When the line with "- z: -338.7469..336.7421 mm" appears below, start repeating lines exactly, and keep going through the line with "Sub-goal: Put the"; add nothing outside that span.

Records drawn from a dataset:
□ □ □ □ □
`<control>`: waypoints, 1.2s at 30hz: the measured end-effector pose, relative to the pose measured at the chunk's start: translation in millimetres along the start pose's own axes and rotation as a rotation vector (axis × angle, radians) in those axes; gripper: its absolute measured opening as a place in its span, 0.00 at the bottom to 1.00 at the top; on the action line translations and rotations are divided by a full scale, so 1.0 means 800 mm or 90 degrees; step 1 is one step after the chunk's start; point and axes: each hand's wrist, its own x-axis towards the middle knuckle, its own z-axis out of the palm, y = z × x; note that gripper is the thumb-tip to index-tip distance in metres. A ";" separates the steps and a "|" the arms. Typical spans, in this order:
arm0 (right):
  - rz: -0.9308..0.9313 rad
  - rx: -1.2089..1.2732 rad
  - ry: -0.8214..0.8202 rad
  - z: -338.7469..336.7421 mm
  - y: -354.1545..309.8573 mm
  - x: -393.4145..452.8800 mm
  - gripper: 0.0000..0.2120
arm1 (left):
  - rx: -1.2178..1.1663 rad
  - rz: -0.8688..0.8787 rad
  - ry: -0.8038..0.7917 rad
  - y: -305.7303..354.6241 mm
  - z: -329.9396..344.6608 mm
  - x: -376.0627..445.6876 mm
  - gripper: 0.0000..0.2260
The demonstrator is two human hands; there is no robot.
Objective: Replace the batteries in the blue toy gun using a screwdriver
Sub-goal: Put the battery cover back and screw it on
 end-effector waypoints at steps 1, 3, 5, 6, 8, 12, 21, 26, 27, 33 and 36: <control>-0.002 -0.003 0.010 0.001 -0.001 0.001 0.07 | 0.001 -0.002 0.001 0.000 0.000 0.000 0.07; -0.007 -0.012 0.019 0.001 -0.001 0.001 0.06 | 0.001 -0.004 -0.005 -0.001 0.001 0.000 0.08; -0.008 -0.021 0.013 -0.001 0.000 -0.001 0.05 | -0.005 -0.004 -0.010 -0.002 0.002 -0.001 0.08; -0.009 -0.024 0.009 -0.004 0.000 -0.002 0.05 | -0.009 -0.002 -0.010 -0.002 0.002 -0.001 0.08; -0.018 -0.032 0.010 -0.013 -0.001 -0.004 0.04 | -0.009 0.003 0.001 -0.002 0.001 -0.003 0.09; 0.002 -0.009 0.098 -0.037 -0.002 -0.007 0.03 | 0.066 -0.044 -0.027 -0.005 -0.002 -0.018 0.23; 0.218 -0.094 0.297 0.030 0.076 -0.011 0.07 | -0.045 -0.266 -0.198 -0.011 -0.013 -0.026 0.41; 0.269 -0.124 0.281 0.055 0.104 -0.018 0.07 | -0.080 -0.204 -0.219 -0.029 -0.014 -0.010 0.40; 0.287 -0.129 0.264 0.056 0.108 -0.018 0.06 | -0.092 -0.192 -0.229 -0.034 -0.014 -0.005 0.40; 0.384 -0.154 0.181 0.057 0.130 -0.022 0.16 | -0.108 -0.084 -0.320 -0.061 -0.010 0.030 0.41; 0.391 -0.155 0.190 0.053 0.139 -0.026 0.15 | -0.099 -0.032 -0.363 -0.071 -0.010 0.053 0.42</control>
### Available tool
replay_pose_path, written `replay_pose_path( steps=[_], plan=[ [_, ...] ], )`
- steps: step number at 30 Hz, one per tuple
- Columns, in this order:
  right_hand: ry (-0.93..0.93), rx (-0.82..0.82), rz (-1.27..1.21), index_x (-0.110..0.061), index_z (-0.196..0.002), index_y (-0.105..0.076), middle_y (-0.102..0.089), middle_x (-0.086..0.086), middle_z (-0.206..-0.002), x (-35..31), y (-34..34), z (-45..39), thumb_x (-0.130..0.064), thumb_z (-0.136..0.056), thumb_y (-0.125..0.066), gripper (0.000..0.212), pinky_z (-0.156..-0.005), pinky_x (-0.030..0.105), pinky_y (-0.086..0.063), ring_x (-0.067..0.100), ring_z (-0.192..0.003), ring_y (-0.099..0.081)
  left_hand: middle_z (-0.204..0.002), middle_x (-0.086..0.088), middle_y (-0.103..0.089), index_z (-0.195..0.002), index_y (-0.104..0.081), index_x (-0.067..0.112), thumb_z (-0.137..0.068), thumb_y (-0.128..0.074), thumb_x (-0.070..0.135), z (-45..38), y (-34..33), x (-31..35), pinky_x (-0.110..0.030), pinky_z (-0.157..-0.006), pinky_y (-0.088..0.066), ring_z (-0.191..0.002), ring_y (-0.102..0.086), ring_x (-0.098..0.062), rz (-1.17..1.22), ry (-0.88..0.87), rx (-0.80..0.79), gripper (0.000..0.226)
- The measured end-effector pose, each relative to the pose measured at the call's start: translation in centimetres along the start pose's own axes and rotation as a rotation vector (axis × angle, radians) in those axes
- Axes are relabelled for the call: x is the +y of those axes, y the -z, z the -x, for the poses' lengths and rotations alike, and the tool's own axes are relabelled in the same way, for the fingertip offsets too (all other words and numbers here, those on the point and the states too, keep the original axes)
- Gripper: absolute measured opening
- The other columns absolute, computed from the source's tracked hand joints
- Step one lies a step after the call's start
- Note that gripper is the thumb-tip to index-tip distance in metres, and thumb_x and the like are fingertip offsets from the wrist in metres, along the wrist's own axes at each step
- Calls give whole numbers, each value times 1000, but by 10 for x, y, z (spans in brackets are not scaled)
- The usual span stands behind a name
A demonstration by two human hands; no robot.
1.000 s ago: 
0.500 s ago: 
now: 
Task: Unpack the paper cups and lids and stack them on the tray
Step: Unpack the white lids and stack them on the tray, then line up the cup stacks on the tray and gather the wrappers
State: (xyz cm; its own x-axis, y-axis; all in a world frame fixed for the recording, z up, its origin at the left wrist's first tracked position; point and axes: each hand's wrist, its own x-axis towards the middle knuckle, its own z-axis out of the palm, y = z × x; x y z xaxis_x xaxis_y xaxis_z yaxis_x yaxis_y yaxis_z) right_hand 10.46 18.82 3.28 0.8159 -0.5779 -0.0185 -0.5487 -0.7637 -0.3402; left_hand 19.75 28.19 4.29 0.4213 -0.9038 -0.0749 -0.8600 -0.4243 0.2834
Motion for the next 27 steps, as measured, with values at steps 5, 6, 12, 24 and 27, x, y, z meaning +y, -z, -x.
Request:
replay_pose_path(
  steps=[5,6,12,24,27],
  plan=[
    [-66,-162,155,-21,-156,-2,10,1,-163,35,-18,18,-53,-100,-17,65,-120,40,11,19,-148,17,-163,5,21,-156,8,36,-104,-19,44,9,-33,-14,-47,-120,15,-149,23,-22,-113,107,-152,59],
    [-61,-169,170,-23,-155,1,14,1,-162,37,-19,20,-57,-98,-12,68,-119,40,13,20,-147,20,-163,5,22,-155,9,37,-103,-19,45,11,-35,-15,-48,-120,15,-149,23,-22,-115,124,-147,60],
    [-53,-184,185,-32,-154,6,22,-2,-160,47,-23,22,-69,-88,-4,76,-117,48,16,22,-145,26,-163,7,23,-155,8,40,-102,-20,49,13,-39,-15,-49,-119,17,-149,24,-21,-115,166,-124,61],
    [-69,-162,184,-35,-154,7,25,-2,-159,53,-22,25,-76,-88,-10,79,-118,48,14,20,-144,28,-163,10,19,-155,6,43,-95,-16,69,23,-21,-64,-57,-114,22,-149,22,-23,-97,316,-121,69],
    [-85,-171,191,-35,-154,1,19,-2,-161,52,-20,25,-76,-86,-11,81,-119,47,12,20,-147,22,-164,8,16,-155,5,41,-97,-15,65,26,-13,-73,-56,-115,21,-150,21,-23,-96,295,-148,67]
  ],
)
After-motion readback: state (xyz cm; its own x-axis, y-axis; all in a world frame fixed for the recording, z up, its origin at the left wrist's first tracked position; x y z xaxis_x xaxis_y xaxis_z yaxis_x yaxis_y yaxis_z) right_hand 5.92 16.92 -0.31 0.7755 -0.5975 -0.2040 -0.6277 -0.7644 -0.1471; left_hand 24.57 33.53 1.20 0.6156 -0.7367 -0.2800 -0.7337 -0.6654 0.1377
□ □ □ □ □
*RESPONSE TO THE EXERCISE*:
  - z: -338.7469..336.7421 mm
  - y: -354.1545..309.8573 mm
  - x: -393.4145..452.8800 mm
  - gripper: 0.0000..0.2120
arm1 (left):
  - rx: -1.2178..1.1663 rad
  - rz: -0.8688..0.8787 rad
  - ry: -0.8038..0.7917 rad
  - y: -305.7303..354.6241 mm
  - z: -329.9396..344.6608 mm
  - x: -376.0627..445.6876 mm
  - gripper: 0.0000..0.2260
The demonstrator is two human hands; there is no robot.
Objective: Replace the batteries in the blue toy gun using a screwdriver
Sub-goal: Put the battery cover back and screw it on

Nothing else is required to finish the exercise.